The logic for the “without notice” exception is clear: the other side wasn’t there to argue about costs, so the applicant’s position is preserved contingently. However, as Baltaj Johal highlighted, if the orders were not made without notice, this exception can’t be relied upon. 

Don’t Confuse Silence with Other Costs Orders

It’s vital to distinguish an order that is “silent as to costs” from orders that explicitly deal with costs, such as:

  • “No order as to costs” / “Each party to pay own costs”: This is an active decision by the court that each side bears its own costs for that stage. CPR 44.10 doesn’t apply because the order isn’t silent.
  • “Costs in the case” / “Costs in the application”: The costs of that interim step will follow the final costs award. 
  • “Costs reserved”: The decision on costs for that stage is deferred. If not later decided, it defaults to “costs in the case” under Practice Direction 44 paragraph 4.2.

Understanding these distinctions is crucial for advising clients accurately.

What About Multiple Applications and Adjournments?

A common scenario involves a hearing dealing with multiple applications. What if the order from that hearing is silent on costs, and some of those applications were adjourned to a later date?

  • For applications determined at the first hearing: If the order is silent, CPR 44.10(1) applies. No party is entitled to costs for those specific applications from that first hearing. That ship has likely sailed. 
  • For applications adjourned at the first hearing: The silence of the initial order does not typically prevent a costs order being made when these adjourned applications are eventually heard and determined at the subsequent hearing. The second hearing is a new event for those specific applications, and costs can (and should) be addressed then.
  • Costs of the adjournment itself: If a party sought costs specifically for the adjournment at the first hearing (e.g., costs thrown away) and the order was silent on that specific request, then CPR 44.10(1) would likely mean no one gets those adjournment costs.

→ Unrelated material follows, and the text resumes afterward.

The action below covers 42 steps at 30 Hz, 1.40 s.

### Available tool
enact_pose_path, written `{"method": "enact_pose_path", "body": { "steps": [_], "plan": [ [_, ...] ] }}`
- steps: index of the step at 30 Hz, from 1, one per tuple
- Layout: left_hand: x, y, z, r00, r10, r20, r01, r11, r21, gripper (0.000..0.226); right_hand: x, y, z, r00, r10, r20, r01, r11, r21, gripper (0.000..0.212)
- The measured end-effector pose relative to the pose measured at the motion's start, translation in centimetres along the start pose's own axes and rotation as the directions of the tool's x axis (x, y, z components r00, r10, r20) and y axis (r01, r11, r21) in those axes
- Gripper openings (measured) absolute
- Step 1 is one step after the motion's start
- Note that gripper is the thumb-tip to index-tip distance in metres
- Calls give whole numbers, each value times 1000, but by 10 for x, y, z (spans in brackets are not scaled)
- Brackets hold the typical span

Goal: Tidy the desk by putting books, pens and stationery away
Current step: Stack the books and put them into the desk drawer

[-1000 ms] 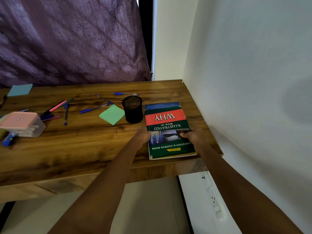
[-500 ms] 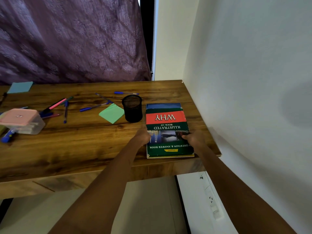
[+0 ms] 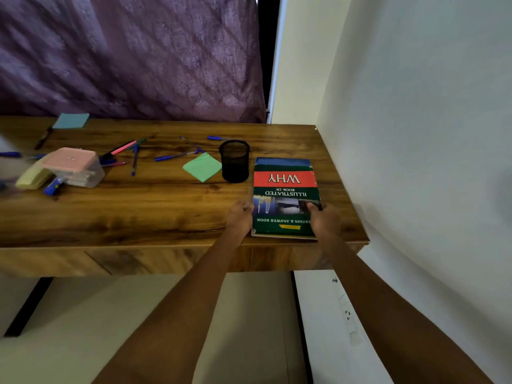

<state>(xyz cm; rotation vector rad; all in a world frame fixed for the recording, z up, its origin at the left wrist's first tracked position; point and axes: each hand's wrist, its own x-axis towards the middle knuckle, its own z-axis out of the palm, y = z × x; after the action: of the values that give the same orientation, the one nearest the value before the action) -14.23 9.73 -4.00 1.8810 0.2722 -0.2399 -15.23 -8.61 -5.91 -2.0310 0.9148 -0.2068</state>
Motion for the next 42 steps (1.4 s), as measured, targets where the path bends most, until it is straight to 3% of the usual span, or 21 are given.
{"method": "enact_pose_path", "body": {
  "steps": [2,5,7,10,15,18,21,23,29,33,42],
  "plan": [
    [-11,-13,-5,994,-8,-106,-5,993,-120,30,-19,2,-2,987,-11,-160,30,992,119,36],
    [-30,-31,-13,973,-137,-184,43,897,-441,21,-61,5,-8,953,81,-290,75,870,487,27],
    [-45,-43,-19,949,-233,-212,59,793,-607,25,-87,7,-10,952,162,-261,47,761,647,25],
    [-62,-63,-23,885,-401,-237,130,702,-701,33,-115,15,0,944,329,-21,-154,497,854,27],
    [-68,-106,-18,778,-621,-97,342,547,-764,37,-152,48,38,809,387,442,-570,331,752,42],
    [-68,-122,-17,814,-578,54,379,459,-804,54,-157,63,61,752,311,580,-652,225,724,64],
    [-64,-129,-16,883,-446,146,315,334,-888,66,-152,76,82,762,245,599,-643,172,746,84],
    [-56,-138,-15,903,-399,157,288,293,-912,69,-144,80,94,782,175,598,-622,153,768,86],
    [-33,-165,-5,876,-448,177,291,200,-936,79,-123,98,124,782,219,584,-616,129,777,97],
    [-11,-179,4,877,-438,199,229,16,-973,87,-105,104,139,791,208,575,-588,-1,809,93],
    [-10,-187,1,879,-432,201,244,46,-969,84,-105,110,146,809,164,565,-563,-59,824,92]
  ]
}}
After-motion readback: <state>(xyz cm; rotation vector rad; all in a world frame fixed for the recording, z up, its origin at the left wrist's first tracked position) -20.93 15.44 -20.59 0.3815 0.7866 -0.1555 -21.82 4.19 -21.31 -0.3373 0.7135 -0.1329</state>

This highlights the need for precision. If an order from a multi-application hearing is globally silent, costs for all determined matters at that point are generally lost.

A Note on Family Proceedings: The Timokhina Distinction

You might encounter the case of Timokhina v Timokhin , where the Court of Appeal discussed a “residual discretion” to make retrospective costs orders even if an earlier order was silent. It’s important to note that Timokhina was a family law case. The Family Procedure Rules (FPR) have a distinct costs regime, notably disapplying the general civil rule that “costs follow the event”. The reasoning in Timokhina appears heavily tied to this specific FPR framework. In general civil proceedings, the stricter interpretation seen in cases like Griffiths and Baltaj Johal is more likely to apply. 

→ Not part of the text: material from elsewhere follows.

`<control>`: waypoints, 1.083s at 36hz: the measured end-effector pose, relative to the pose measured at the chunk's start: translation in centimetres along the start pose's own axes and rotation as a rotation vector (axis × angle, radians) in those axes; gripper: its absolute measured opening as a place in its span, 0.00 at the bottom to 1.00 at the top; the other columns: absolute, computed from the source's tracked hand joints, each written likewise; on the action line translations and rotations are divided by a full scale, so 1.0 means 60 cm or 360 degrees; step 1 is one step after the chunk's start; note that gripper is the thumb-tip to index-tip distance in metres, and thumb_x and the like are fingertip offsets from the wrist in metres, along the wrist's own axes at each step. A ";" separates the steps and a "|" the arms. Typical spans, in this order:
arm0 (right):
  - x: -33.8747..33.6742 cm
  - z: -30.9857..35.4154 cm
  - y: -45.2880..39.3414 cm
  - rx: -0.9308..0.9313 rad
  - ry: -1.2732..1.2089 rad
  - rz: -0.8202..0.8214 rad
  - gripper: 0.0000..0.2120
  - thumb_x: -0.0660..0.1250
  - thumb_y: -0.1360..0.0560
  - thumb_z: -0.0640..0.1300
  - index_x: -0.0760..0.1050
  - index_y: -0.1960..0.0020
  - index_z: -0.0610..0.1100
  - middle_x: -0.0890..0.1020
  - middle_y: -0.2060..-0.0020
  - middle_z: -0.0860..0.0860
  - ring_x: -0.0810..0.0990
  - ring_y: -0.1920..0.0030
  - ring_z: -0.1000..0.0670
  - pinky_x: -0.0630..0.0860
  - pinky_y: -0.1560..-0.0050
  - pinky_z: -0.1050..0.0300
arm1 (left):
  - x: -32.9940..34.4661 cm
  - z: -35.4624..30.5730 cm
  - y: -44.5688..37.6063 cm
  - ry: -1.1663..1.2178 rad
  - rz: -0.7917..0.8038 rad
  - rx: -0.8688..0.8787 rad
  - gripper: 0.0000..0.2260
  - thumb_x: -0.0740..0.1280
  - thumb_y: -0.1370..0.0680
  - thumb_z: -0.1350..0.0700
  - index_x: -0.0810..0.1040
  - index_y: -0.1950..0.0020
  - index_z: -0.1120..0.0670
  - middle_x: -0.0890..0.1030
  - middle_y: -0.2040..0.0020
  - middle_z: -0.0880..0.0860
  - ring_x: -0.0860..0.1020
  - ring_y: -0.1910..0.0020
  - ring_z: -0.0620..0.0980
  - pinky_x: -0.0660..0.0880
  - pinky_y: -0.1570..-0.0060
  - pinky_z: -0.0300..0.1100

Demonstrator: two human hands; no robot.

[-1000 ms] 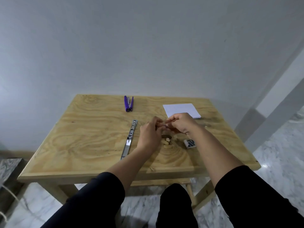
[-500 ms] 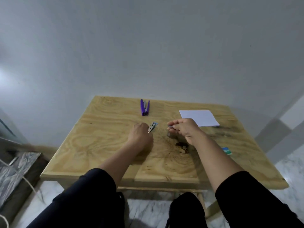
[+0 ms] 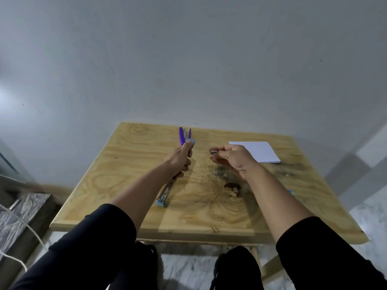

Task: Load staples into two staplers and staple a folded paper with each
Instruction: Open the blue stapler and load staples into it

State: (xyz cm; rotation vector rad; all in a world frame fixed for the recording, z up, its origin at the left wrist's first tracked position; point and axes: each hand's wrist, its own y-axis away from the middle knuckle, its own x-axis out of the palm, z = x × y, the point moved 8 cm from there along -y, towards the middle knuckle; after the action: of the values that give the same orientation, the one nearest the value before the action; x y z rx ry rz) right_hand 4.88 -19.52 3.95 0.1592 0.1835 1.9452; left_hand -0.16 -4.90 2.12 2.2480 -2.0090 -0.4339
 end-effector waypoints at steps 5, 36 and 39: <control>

Key Takeaways for Practitioners:

  1. Be Proactive: Always address costs at the conclusion of any hearing or in written submissions for paper determinations. Don’t assume the judge will deal with it unprompted.
  2. Seek Clarity in Orders: Ensure any order accurately reflects the judge’s decision on costs. If an order is drafted and is unexpectedly silent, raise it immediately.
  3. Understand the Limits: The “slip rule” (CPR 40.12) is for accidental omissions, not for introducing a costs order that was never made or considered.
  4. Advise Your Clients: Explain the risk that if an order is silent on costs, those costs may be irrecoverable from the other side.
  5. Adjournments are New Opportunities (for those specific applications): If an application is adjourned, ensure costs for that application are dealt with when it is finally heard. Don’t assume the silence of a previous, broader order covering the initial hearing will dictate the costs of the subsequently heard adjourned matter.

The default position under CPR 44.10 is unforgiving. Vigilance and proactivity are your best defences against the unintended financial consequences of a court order’s silence.


Disclaimer: This blog post is for general information purposes only and does not constitute legal advice. You should seek specific legal advice on any particular matter.